### Action item
Please keep to the lines below from the one with "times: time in" through the one with "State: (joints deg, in", and restate them word for word, ends included.

Data excerpts

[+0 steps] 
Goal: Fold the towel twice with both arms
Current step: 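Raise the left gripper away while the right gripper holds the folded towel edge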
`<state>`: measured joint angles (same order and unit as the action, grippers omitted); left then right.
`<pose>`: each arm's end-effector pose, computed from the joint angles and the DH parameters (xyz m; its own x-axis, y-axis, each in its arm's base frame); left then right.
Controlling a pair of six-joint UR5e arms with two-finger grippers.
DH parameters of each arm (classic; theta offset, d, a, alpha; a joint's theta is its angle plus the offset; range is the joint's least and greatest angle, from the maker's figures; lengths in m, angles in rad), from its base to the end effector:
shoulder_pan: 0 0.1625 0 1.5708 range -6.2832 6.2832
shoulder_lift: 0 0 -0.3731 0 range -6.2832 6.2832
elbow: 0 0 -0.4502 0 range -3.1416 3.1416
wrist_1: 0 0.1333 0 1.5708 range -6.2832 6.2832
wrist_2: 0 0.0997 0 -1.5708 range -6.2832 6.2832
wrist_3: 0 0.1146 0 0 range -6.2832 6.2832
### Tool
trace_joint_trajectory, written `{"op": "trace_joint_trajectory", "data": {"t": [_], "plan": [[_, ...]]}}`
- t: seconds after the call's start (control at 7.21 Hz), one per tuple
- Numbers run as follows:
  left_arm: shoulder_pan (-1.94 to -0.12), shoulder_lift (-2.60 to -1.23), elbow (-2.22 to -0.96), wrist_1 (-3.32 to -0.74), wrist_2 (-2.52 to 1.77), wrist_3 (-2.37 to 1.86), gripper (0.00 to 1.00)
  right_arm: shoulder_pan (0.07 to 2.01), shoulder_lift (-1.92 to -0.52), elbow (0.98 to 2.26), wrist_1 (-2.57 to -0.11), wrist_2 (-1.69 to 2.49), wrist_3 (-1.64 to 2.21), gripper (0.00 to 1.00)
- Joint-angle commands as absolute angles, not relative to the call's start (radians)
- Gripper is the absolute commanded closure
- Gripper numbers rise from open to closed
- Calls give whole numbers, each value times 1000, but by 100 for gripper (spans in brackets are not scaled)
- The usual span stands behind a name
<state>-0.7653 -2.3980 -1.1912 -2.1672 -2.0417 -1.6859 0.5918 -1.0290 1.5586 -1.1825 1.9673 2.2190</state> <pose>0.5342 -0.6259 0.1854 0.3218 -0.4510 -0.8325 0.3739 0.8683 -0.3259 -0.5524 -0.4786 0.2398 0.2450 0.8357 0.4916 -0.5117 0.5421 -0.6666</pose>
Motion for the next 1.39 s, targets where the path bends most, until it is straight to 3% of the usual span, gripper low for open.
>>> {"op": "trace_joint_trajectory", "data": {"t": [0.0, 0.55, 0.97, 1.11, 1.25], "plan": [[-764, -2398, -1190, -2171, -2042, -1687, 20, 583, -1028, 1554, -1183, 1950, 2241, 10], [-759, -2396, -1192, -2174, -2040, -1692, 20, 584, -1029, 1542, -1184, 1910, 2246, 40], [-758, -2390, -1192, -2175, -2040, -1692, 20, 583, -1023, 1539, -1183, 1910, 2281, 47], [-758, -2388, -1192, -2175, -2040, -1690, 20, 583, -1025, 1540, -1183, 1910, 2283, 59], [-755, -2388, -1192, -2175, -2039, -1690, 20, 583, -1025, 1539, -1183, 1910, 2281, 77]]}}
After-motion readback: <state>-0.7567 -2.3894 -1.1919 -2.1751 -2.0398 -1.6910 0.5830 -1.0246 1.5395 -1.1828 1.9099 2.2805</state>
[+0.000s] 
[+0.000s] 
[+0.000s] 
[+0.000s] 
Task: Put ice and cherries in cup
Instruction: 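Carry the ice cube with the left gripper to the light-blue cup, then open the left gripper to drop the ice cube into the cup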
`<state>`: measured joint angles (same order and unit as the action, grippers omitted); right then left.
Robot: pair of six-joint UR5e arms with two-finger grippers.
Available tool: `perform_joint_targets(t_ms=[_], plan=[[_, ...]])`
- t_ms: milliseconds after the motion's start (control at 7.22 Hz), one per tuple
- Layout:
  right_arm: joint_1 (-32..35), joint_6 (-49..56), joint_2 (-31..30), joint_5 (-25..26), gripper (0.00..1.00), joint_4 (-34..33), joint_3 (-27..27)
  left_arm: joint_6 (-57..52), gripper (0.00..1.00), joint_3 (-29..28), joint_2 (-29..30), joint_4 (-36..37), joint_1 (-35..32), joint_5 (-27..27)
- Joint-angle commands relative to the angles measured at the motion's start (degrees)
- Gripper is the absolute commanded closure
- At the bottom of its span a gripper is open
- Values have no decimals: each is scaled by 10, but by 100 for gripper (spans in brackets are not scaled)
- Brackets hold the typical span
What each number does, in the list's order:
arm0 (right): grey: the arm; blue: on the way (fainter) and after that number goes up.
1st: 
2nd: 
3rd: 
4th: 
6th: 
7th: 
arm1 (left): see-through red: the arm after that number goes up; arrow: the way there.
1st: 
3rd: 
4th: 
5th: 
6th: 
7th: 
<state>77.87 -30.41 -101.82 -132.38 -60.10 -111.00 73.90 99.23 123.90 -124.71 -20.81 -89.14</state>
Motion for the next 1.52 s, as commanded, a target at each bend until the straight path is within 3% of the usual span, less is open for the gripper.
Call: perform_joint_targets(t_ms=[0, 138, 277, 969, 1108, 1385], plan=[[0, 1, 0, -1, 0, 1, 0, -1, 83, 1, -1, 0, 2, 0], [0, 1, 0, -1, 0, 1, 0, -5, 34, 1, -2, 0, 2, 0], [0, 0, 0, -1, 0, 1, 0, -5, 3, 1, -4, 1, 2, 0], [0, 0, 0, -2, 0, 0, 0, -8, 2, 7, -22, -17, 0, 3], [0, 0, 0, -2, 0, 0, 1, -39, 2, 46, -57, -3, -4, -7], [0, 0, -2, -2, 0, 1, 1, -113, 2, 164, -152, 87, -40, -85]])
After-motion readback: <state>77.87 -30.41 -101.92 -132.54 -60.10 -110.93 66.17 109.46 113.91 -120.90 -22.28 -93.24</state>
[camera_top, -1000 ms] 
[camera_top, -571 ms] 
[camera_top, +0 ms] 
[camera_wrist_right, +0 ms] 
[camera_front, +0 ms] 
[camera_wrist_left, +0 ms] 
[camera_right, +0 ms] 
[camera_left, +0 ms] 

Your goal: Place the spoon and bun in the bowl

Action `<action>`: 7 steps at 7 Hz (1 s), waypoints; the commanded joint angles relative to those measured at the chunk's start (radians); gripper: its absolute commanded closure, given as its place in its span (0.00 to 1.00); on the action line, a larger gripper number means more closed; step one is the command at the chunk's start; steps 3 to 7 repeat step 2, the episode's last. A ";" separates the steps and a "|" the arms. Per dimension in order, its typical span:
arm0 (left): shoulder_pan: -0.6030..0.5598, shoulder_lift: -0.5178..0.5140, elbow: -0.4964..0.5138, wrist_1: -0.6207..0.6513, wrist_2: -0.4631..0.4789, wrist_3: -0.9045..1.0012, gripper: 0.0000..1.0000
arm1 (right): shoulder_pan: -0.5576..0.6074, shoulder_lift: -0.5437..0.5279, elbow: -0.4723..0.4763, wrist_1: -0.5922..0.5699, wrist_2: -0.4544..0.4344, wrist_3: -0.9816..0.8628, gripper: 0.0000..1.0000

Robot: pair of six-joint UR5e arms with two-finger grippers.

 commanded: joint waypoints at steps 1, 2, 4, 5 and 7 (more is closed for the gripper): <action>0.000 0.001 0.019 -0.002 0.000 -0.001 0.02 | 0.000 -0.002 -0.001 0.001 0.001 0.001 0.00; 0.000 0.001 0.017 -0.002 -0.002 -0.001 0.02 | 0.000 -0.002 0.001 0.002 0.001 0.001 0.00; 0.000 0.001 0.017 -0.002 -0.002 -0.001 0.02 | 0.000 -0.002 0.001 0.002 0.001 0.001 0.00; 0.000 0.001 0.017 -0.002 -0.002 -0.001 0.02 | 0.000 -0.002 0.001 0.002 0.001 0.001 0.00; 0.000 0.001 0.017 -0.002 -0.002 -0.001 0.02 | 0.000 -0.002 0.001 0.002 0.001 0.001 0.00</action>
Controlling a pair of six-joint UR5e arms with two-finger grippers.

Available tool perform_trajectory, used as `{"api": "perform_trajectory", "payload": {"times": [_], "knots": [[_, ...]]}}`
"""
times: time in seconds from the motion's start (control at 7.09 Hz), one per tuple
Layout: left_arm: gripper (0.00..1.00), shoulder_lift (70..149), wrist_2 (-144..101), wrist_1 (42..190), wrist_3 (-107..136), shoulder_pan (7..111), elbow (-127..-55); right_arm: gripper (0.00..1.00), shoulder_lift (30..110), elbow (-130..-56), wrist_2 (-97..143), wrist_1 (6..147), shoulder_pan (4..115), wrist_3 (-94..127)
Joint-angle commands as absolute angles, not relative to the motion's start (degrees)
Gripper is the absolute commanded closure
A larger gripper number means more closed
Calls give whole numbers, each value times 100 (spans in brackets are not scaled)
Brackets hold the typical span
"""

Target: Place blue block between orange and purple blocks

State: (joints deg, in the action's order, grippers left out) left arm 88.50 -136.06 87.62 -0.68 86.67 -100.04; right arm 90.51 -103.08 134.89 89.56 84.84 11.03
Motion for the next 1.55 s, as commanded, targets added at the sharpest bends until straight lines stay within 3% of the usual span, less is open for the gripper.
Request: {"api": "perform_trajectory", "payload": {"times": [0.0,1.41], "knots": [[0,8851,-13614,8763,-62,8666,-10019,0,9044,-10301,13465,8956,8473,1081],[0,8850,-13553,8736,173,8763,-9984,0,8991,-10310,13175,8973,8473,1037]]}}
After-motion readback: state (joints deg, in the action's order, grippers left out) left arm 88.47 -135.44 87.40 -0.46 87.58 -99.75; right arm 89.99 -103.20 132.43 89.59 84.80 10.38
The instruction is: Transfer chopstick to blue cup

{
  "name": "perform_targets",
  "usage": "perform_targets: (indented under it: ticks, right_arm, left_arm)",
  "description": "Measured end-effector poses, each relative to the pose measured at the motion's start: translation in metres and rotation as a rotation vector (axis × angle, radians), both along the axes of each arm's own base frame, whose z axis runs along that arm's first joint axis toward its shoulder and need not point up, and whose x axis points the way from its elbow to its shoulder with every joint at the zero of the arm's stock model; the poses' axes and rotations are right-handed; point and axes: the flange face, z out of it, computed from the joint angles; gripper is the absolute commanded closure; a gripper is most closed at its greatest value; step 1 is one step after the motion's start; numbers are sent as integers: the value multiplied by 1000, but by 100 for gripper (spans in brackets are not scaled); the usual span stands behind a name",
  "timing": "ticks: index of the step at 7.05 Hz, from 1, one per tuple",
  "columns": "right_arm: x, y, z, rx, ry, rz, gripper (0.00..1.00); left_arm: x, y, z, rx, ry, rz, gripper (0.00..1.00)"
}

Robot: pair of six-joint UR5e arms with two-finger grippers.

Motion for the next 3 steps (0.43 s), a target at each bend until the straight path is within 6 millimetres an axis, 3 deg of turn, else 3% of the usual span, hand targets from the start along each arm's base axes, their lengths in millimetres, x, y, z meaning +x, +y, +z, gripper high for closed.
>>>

### Finished task
times: time in seconds from the motion's start (control at 7.09 Hz), one per tuple
Layout: left_arm: gripper (0.00..1.00), shoulder_lift (70..149), wrist_2 (-144..101), wrist_1 (42..190), wrist_3 (-107..136), shoulder_pan (7..111), elbow (-127..-55); right_arm: gripper (0.00..1.00), shoulder_lift (30..110), elbow (-130..-56), wrist_2 (-97..143), wrist_1 (6..147), shoulder_pan (4..115), wrist_3 (-94..127)
Joint-angle commands as absolute angles, not relative to the motion's start (degrees)
Gripper is the absolute commanded closure
A larger gripper number means more closed
Calls give whole numbers, each value times 100 (spans in brackets are not scaled)
Brackets hold the typical span
"""

Target: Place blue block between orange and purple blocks

State: (joints deg, in the action's order, grippers left out) left arm 88.50 -136.06 87.62 -0.68 86.67 -100.04; right arm 90.51 -103.08 134.89 89.56 84.84 11.03

The output above is the complete answer.